В цехе шла обычная оглушительно шумная жизнь. На ремонтных канавах стояли остывшие, усмиренные паровозы, работали ремонтники, звеня гаечными ключами, гремя молотками, треща электросваркой. Тарахтели разные подсобные механизмы — тельферы, домкраты, тележки; шипели пневматические установки. В конце цеха громоздкие обточные станки медленно вращали отнятые у паровозов колеса. А вверху ползал, звеня колоколом и урча, мостовой кран.
Но даже в этом стуке, громе, шипении и треске нет-нет да выделялся голос начальника депо. Лихошерстнов был в ударе. Он поощрял, ругал, сердился, радовался и, сам того не замечая, то и дело ввинчивал в свою речь словечки, от которых только ухмылялись и крутили головами его помощники.
Наступил ответственный момент испытания домкрата. Лихошерстнов выпрямился во весь свой исполинский рост, поднял вытянутую ручищу с растопыренными пальцами (казалось, вот-вот зацепит за мостовой кран, что проползал над ним, неся на крюке колесную пару) и крикнул едва ли не через весь цех:
— Валяй, Гена!
Но Булатник, которому предстояло включить ток, еще не подоспел к рубильнику.

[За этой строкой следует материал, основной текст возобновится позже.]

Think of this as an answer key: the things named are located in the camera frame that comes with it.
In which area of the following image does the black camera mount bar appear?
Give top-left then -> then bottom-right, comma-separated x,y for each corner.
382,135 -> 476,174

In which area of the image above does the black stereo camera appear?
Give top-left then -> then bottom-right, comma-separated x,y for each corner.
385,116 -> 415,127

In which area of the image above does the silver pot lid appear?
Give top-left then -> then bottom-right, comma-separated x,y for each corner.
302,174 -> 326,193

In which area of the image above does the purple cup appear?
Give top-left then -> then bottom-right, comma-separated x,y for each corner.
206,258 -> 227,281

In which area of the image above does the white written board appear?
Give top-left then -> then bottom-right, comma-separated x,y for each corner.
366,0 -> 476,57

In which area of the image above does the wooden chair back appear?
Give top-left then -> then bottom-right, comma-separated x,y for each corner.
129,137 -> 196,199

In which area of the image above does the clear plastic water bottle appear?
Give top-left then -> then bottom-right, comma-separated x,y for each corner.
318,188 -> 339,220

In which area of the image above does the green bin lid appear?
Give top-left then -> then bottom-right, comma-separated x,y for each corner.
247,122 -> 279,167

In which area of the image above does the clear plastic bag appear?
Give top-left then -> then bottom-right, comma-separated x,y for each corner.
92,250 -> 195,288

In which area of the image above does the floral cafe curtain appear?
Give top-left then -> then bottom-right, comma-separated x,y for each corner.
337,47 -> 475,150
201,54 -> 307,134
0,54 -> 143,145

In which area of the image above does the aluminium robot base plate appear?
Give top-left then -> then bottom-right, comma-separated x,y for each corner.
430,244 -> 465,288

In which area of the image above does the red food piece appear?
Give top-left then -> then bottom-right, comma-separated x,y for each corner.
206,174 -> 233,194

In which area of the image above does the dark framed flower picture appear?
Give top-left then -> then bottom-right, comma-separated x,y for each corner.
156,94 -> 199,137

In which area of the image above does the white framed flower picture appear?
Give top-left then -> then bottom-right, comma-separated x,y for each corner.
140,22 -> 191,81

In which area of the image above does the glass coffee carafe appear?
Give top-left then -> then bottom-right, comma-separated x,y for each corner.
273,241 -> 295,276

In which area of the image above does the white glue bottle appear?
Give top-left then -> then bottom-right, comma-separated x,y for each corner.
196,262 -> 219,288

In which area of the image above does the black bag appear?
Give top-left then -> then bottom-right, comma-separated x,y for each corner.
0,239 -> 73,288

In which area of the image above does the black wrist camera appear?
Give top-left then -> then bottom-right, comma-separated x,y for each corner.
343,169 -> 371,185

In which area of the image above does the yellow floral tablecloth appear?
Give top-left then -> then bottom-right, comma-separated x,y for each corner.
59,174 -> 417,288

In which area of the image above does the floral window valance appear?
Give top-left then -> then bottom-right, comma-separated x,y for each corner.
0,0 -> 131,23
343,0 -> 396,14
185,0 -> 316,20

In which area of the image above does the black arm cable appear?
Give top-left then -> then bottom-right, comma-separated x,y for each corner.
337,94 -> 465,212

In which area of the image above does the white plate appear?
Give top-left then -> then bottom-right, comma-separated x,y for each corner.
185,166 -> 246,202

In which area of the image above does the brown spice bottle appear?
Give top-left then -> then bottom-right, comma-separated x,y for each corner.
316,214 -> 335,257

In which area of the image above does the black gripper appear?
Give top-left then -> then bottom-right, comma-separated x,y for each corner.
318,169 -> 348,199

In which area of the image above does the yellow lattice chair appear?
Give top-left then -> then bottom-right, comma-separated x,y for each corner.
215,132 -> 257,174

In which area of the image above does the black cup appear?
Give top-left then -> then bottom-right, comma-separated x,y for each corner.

— Живей, Гена, сапог те в зад! — кипятился Лихой.
— «…Но лишь божественный глагол до слуха чуткого коснется…» — продекламировал за спиной Петра Яковлевича подошедший Инкин. Лихошерстнов поморщился, словно откусил чего-то кислого, и обернулся. Вытерев о штанину грязную, потную руку, принялся здороваться с гостями.
…Тепловоз стоял против цеха подъемки, около домика деповской лаборатории.
Первым пропустили на тепловоз Ткачука. Секретарь райкома замер в двери, любуясь чистотой и блеском машинного отделения.
— В калошах не пущу! — серьезно предупредил он.
— А кто в сапогах? — спросили внизу.
— Разувайся! — рассмеялся Инкин.
Принялись чистить обувь. Отобрали у Лихошерстнова ветошь — пошарили в его необъятных карманах и нашли. Не хватило. Притащили из лаборатории.
Осмотрев тепловоз, гости отправились в контору депо. Всем скопом ввалились в кабинет Лихого, неся с собой вместе с острым запахом прорезиненных плащей холодок и сырость осеннего дня.
Торжественные, несколько взволнованные значимостью события, расселись на стульях вдоль стен.
— Так кого поставим на первый тепловоз? — сказал начальник отделения, вытирая платком бритую, словно отполированную голову.
Петр Яковлевич взял папироску — у него рядом с чернильным прибором всегда лежала початая пачка, закурил и, навалившись локтями на стол, принялся молча крутить спичечную коробку.
— Побаиваешься за «миллионеров»? — снова спросил Инкин. — Как бы не закисли без него?..
Все без труда догадывались, на кого намекал начальник отделения. Даже Тавровый и Соболь, несмотря на их нерасположение к Кряжеву, понимали, что его кандидатура является лучшей.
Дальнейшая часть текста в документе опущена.